What you should do ▸ Below are the entries; return every line among them that holds the word "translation".

Dataset extract ▸
══════════════════════════════

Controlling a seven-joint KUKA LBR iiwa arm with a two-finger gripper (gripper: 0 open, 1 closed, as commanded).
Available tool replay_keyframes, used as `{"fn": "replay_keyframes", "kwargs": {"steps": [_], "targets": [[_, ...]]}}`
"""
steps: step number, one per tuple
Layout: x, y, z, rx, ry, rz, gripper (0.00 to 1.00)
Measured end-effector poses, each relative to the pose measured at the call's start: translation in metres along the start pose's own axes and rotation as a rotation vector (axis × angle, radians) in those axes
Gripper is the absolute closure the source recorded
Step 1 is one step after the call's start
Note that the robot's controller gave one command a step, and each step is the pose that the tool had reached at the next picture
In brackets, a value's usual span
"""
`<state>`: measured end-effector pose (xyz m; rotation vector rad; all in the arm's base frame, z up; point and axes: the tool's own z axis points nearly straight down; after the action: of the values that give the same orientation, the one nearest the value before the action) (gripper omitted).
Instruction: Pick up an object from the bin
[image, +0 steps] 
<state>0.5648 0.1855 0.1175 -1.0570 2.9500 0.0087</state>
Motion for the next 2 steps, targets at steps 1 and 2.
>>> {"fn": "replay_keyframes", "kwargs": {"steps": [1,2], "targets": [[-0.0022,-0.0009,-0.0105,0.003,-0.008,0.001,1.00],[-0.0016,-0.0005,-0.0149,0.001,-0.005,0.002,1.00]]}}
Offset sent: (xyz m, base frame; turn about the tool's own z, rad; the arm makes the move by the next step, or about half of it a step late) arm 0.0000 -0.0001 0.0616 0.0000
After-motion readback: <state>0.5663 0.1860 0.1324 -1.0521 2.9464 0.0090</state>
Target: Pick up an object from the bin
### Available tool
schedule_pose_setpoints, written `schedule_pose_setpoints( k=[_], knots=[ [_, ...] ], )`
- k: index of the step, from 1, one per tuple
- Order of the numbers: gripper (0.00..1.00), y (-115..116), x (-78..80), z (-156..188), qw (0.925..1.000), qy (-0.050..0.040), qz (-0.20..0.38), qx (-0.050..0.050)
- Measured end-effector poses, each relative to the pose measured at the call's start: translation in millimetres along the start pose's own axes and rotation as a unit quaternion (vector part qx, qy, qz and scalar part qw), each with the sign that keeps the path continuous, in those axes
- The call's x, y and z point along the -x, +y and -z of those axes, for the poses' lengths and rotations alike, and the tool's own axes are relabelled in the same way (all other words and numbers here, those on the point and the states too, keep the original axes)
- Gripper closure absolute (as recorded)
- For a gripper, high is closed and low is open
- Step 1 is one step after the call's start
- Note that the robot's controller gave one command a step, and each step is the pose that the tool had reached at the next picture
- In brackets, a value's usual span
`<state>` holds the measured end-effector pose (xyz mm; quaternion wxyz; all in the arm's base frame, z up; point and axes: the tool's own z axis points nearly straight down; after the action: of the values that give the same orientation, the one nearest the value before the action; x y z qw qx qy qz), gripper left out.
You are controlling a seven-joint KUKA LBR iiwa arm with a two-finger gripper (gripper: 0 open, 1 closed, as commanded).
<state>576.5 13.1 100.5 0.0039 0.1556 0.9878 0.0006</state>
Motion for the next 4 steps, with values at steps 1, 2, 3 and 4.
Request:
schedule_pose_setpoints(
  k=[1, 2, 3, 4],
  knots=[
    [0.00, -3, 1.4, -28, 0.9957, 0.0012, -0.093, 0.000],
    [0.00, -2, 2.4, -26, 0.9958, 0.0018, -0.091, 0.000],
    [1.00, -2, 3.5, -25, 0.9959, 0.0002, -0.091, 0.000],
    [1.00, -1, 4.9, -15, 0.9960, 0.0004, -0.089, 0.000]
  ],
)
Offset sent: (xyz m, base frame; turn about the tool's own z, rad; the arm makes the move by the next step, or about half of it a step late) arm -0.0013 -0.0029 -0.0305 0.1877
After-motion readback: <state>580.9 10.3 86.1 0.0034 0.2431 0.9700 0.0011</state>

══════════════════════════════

Response to the exercise ▸
Measured end-effector poses, each relative to the pose measured at the call's start: translation in metres along the start pose's own axes and rotation as a rotation vector (axis × angle, radians) in those axes
- Measured end-effector poses, each relative to the pose measured at the call's start: translation in millimetres along the start pose's own axes and rotation as a unit quaternion (vector part qx, qy, qz and scalar part qw), each with the sign that keeps the path continuous, in those axes

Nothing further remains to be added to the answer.